## [Task]
Retype every line below precisely as it appears.

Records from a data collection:
┌────────
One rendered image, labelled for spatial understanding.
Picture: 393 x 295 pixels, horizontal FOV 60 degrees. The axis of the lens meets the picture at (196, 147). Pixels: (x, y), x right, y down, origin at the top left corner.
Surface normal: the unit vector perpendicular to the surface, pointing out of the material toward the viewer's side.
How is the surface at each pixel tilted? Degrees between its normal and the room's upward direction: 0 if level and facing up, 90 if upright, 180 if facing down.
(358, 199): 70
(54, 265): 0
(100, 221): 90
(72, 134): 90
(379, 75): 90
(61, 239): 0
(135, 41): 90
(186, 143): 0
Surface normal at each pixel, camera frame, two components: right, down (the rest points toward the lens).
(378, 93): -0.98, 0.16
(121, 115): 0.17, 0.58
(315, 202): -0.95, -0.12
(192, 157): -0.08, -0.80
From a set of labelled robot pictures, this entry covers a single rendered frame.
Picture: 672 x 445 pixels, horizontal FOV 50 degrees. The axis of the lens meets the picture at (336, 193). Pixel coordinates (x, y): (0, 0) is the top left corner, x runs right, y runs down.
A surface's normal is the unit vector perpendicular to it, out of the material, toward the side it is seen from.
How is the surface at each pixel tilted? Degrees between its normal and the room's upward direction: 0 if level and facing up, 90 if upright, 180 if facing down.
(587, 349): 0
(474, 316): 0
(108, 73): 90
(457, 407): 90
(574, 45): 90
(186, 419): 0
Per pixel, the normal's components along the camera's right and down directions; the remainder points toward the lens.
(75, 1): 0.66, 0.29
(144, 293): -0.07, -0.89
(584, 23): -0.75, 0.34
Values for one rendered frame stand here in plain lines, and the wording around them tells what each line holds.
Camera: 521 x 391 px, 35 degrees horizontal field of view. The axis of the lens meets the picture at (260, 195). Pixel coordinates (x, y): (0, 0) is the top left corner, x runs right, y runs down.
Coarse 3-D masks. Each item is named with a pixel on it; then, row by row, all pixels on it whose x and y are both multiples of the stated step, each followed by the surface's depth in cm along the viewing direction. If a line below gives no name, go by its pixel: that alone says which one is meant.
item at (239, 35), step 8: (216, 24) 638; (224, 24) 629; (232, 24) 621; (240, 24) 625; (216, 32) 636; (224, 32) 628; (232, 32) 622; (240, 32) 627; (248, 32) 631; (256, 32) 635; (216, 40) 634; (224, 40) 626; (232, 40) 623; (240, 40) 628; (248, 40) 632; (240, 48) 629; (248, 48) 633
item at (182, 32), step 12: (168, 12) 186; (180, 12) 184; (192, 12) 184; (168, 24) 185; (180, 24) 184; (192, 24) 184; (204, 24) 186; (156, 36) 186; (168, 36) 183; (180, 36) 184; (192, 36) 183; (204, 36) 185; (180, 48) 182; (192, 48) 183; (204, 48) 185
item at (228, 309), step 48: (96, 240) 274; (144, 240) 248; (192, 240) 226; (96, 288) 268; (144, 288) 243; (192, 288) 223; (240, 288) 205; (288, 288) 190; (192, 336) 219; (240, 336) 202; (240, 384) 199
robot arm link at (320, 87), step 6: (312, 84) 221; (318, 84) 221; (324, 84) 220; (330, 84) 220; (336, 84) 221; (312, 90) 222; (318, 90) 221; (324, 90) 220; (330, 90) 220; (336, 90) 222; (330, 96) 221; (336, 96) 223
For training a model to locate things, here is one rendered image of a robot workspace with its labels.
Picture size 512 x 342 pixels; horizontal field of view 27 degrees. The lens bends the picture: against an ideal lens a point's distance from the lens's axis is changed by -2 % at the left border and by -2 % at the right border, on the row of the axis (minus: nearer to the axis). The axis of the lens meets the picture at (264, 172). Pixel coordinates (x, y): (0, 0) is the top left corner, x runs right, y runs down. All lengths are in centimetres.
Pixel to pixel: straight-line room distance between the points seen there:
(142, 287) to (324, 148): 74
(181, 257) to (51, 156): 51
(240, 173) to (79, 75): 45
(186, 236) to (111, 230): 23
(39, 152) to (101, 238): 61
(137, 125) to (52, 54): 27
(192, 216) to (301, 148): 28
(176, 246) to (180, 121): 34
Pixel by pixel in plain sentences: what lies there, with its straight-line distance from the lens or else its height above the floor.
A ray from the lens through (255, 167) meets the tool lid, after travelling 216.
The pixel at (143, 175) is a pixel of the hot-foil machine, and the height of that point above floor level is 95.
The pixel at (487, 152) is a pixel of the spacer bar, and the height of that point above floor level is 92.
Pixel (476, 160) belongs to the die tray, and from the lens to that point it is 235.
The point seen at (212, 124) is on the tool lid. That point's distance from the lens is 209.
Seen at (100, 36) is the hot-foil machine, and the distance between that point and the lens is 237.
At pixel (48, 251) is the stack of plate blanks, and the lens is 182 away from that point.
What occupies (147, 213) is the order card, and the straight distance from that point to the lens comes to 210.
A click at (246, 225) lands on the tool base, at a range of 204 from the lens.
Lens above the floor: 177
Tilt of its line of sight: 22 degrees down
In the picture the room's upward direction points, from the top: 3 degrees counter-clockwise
└────────
## [Response for this exercise]
One rendered image, labelled for spatial understanding.
Picture: 393 x 295 pixels, horizontal FOV 60 degrees. The axis of the lens meets the picture at (196, 147). Pixels: (x, y), x right, y down, origin at the top left corner.
Surface normal: the unit vector perpendicular to the surface, pointing out of the material toward the viewer's side.
How is the surface at each pixel tilted? Degrees between its normal and the room's upward direction: 0 if level and facing up, 90 if upright, 180 if facing down.
(358, 199): 70
(54, 265): 0
(100, 221): 90
(72, 134): 90
(379, 75): 90
(61, 239): 0
(135, 41): 90
(186, 143): 0
Surface normal at each pixel, camera frame, two components: right, down (the rest points toward the lens).
(378, 93): -0.98, 0.16
(121, 115): 0.17, 0.58
(315, 202): -0.95, -0.12
(192, 157): -0.08, -0.80
From a set of labelled robot pictures, this entry covers a single rendered frame.
Picture: 672 x 445 pixels, horizontal FOV 50 degrees. The axis of the lens meets the picture at (336, 193). Pixel coordinates (x, y): (0, 0) is the top left corner, x runs right, y runs down.
A surface's normal is the unit vector perpendicular to it, out of the material, toward the side it is seen from.
How is the surface at each pixel tilted? Degrees between its normal and the room's upward direction: 0 if level and facing up, 90 if upright, 180 if facing down.
(587, 349): 0
(474, 316): 0
(108, 73): 90
(457, 407): 90
(574, 45): 90
(186, 419): 0
Per pixel, the normal's components along the camera's right and down directions; the remainder points toward the lens.
(75, 1): 0.66, 0.29
(144, 293): -0.07, -0.89
(584, 23): -0.75, 0.34
Values for one rendered frame stand here in plain lines, and the wording around them tells what each line holds.
Camera: 521 x 391 px, 35 degrees horizontal field of view. The axis of the lens meets the picture at (260, 195). Pixel coordinates (x, y): (0, 0) is the top left corner, x runs right, y runs down.
Coarse 3-D masks. Each item is named with a pixel on it; then, row by row, all pixels on it whose x and y are both multiples of the stated step, each followed by the surface's depth in cm along the viewing direction. If a line below gives no name, go by its pixel: that alone says which one is meant.
item at (239, 35), step 8: (216, 24) 638; (224, 24) 629; (232, 24) 621; (240, 24) 625; (216, 32) 636; (224, 32) 628; (232, 32) 622; (240, 32) 627; (248, 32) 631; (256, 32) 635; (216, 40) 634; (224, 40) 626; (232, 40) 623; (240, 40) 628; (248, 40) 632; (240, 48) 629; (248, 48) 633
item at (182, 32), step 12: (168, 12) 186; (180, 12) 184; (192, 12) 184; (168, 24) 185; (180, 24) 184; (192, 24) 184; (204, 24) 186; (156, 36) 186; (168, 36) 183; (180, 36) 184; (192, 36) 183; (204, 36) 185; (180, 48) 182; (192, 48) 183; (204, 48) 185
item at (228, 309), step 48: (96, 240) 274; (144, 240) 248; (192, 240) 226; (96, 288) 268; (144, 288) 243; (192, 288) 223; (240, 288) 205; (288, 288) 190; (192, 336) 219; (240, 336) 202; (240, 384) 199
robot arm link at (320, 87), step 6: (312, 84) 221; (318, 84) 221; (324, 84) 220; (330, 84) 220; (336, 84) 221; (312, 90) 222; (318, 90) 221; (324, 90) 220; (330, 90) 220; (336, 90) 222; (330, 96) 221; (336, 96) 223
For training a model to locate things, here is one rendered image of a robot workspace with its labels.
Picture size 512 x 342 pixels; horizontal field of view 27 degrees. The lens bends the picture: against an ideal lens a point's distance from the lens's axis is changed by -2 % at the left border and by -2 % at the right border, on the row of the axis (minus: nearer to the axis). The axis of the lens meets the picture at (264, 172). Pixel coordinates (x, y): (0, 0) is the top left corner, x runs right, y runs down. All lengths are in centimetres.
Pixel to pixel: straight-line room distance between the points seen there:
(142, 287) to (324, 148): 74
(181, 257) to (51, 156): 51
(240, 173) to (79, 75): 45
(186, 236) to (111, 230): 23
(39, 152) to (101, 238): 61
(137, 125) to (52, 54): 27
(192, 216) to (301, 148): 28
(176, 246) to (180, 121): 34
Pixel by pixel in plain sentences: what lies there, with its straight-line distance from the lens or else its height above the floor.
A ray from the lens through (255, 167) meets the tool lid, after travelling 216.
The pixel at (143, 175) is a pixel of the hot-foil machine, and the height of that point above floor level is 95.
The pixel at (487, 152) is a pixel of the spacer bar, and the height of that point above floor level is 92.
Pixel (476, 160) belongs to the die tray, and from the lens to that point it is 235.
The point seen at (212, 124) is on the tool lid. That point's distance from the lens is 209.
Seen at (100, 36) is the hot-foil machine, and the distance between that point and the lens is 237.
At pixel (48, 251) is the stack of plate blanks, and the lens is 182 away from that point.
What occupies (147, 213) is the order card, and the straight distance from that point to the lens comes to 210.
A click at (246, 225) lands on the tool base, at a range of 204 from the lens.
Lens above the floor: 177
Tilt of its line of sight: 22 degrees down
In the picture the room's upward direction points, from the top: 3 degrees counter-clockwise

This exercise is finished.